Starting at the line that holds "Horizontal field of" and stopping at the line that holds "brass clamp at (114, 120): (133, 131, 146)", restate the records below word for word, with both of those lines included.

☆ ☆ ☆ ☆ ☆ ☆ ☆

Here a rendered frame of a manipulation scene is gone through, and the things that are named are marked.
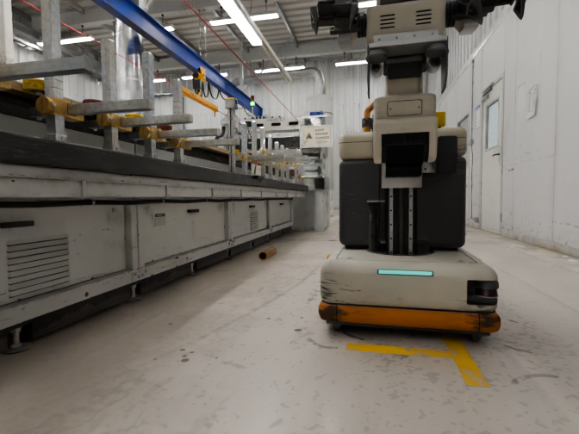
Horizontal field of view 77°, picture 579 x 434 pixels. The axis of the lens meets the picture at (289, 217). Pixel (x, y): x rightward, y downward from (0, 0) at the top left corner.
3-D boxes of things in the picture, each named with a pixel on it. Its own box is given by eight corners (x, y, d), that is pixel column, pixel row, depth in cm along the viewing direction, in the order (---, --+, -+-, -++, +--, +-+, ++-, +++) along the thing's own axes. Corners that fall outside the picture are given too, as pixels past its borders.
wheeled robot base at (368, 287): (337, 284, 202) (336, 239, 200) (460, 290, 186) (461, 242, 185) (316, 326, 136) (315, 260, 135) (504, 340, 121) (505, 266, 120)
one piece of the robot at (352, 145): (343, 263, 192) (343, 103, 188) (454, 266, 179) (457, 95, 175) (336, 275, 160) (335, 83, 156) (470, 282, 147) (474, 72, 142)
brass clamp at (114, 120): (133, 131, 146) (133, 119, 145) (109, 125, 132) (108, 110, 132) (119, 132, 147) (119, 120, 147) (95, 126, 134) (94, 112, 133)
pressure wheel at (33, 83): (20, 112, 114) (18, 75, 113) (28, 117, 122) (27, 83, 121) (49, 114, 117) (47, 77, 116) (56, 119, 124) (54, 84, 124)
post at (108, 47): (119, 168, 140) (115, 40, 137) (113, 167, 136) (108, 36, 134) (111, 168, 140) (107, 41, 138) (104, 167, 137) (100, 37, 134)
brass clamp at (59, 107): (85, 120, 121) (84, 106, 121) (51, 112, 108) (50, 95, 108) (70, 122, 123) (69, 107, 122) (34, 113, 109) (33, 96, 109)
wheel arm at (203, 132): (220, 138, 161) (220, 127, 160) (217, 136, 157) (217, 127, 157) (133, 142, 170) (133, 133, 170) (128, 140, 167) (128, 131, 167)
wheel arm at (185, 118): (193, 126, 136) (193, 114, 136) (189, 124, 133) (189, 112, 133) (94, 131, 146) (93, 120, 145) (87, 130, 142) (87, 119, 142)
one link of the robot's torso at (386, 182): (381, 188, 157) (382, 131, 156) (451, 187, 151) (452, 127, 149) (382, 186, 132) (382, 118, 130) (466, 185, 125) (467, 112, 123)

☆ ☆ ☆ ☆ ☆ ☆ ☆

SOLUTION TO THIS PROBLEM:
Horizontal field of view 77°, picture 579 x 434 pixels. The axis of the lens meets the picture at (289, 217). Pixel (x, y): x rightward, y downward from (0, 0) at the top left corner.
3-D boxes of things in the picture, each named with a pixel on it. Its own box is given by eight corners (x, y, d), that is pixel column, pixel row, depth in cm along the viewing direction, in the order (---, --+, -+-, -++, +--, +-+, ++-, +++) along the thing's own axes. Corners that fall outside the picture are given too, as pixels past its borders.
wheeled robot base at (368, 287): (337, 284, 202) (336, 239, 200) (460, 290, 186) (461, 242, 185) (316, 326, 136) (315, 260, 135) (504, 340, 121) (505, 266, 120)
one piece of the robot at (352, 145): (343, 263, 192) (343, 103, 188) (454, 266, 179) (457, 95, 175) (336, 275, 160) (335, 83, 156) (470, 282, 147) (474, 72, 142)
brass clamp at (114, 120): (133, 131, 146) (133, 119, 145) (109, 125, 132) (108, 110, 132) (119, 132, 147) (119, 120, 147) (95, 126, 134) (94, 112, 133)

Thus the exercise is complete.